Une fiche «S» peut être créée sans que la personne n’ait transgressé la loi. Elle n’est pas définitive. Si aucun comportement suspect n’est relevé au bout de deux ans, elle n’est pas renouvelée. Les données des fiches «S» sont versées au Système d’information Schengen (SIS).
Pourquoi et comment sont délivrées les permissions de sortie ?
«La loi permet d'accorder des permissions selon deux séries de critères, explique Laurence Blisson, juge d'application des peines (JAP) à Bobigny, et secrétaire générale du Syndicat de la magistrature (SM, classé à gauche). D'une part, la durée de la peine déjà effectuée, d'autre part, la situation du détenu et les motifs de sa demande.»
Concernant la durée, c'est mathématique : un détenu est éligible à une permission à partir du moment où il a effectué au moins le tiers de sa peine. «Ensuite, le JAP procède à un examen approfondi de sa situation et de ses motivations pour sortir, poursuit Laurence Blisson. Tout ce qui concerne la démarche de réinsertion sociale doit être pris en compte : rendez-vous avec un futur employeur, rendez-vous à la préfecture…» Le détenu doit fournir des justificatifs.
Dans le cas du tireur de l'Ile-Saint-Denis, la permission avait été accordée pour régler la succession de son père décédé. «N'était-ce pas une façon de lutter contre sa potentielle radicalisation que de lui permettre de sortir pour préparer son avenir, notamment à travers ce problème de succession ? s'interroge Laurence Blisson. C'est impossible de répondre à cette question aujourd'hui sous l'émotion, alors qu'un policier est entre la vie et la mort.»
«Le travail du JAP ne pourra jamais être une science exacte, poursuit Laurence Blisson. Il essaie de trouver un équilibre entre l'intérêt pour la société à ce que la personne renoue avec sa famille, son travail, et l'intérêt pour la société à empêcher toute sortie. Pour cela, il prend en compte de nombreux éléments concernant la biographie, le casier, le comportement en détention, les projets…»
Pour la magistrate, l'idée d'interdire les permissions de sorties aux personnes dont les casiers judiciaires excèdent un certain nombre de condamnations n'a pas de sens. «Décréter : à partir de quinze condamnations, c'est mathématique, on ne sort plus, ça n'avancera en rien. C'est au contraire pour les multirécidivistes qu'il faut particulièrement soigner et préparer la sortie de prison, notamment par des mesures comme les permissions.» Faire dépendre les permissions de l'existence ou non d'une fiche «S» ne lui paraît pas plus pertinent.

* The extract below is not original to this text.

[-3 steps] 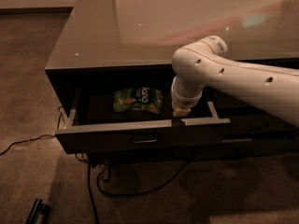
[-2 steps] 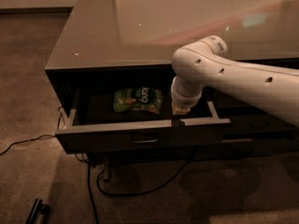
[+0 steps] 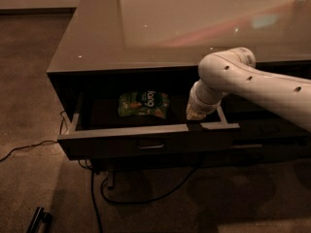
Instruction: Open top drawer
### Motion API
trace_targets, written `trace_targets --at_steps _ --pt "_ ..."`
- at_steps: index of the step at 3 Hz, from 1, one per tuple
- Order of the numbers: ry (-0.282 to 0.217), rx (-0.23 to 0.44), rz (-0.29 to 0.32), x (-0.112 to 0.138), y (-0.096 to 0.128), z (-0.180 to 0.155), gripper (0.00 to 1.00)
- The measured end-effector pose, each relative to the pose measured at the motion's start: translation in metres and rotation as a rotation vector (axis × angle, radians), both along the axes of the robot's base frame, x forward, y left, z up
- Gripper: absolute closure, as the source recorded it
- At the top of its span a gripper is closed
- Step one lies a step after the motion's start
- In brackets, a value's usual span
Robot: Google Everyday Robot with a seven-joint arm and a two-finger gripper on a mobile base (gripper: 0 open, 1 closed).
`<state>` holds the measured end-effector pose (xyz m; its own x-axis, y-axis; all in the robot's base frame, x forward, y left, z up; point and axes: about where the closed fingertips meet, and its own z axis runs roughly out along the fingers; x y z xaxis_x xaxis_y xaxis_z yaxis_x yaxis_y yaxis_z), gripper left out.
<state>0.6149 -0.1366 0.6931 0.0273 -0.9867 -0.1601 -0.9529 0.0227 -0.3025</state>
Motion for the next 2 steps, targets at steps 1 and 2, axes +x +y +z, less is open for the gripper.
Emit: trace_targets --at_steps 1,2 --pt "-0.004 0.041 -0.006 0.005 -0.002 -0.012 1.0" --pt "0.013 0.049 0.018 0.007 0.006 -0.029 1.0"
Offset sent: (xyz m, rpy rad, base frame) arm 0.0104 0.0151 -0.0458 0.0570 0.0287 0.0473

«La fiche «S» est une décision administrative dont n'ont pas forcément connaissance les personnes concernées ni les juges. Elle est liée à une suspicion définie très largement qui n'est pas une évaluation d'un risque de récidive. La protection de la société peut passer par le fait d'interdire toute sortie à un détenu. Mais cette protection de la société peut aussi passer par le fait de libérer les personnes progressivement, en leur permettant de se réadapter.» Le taux de récidive des sorties dites «sèches», non préparées, étant largement supérieur à celui des sorties qui ont fait l'objet d'une préparation.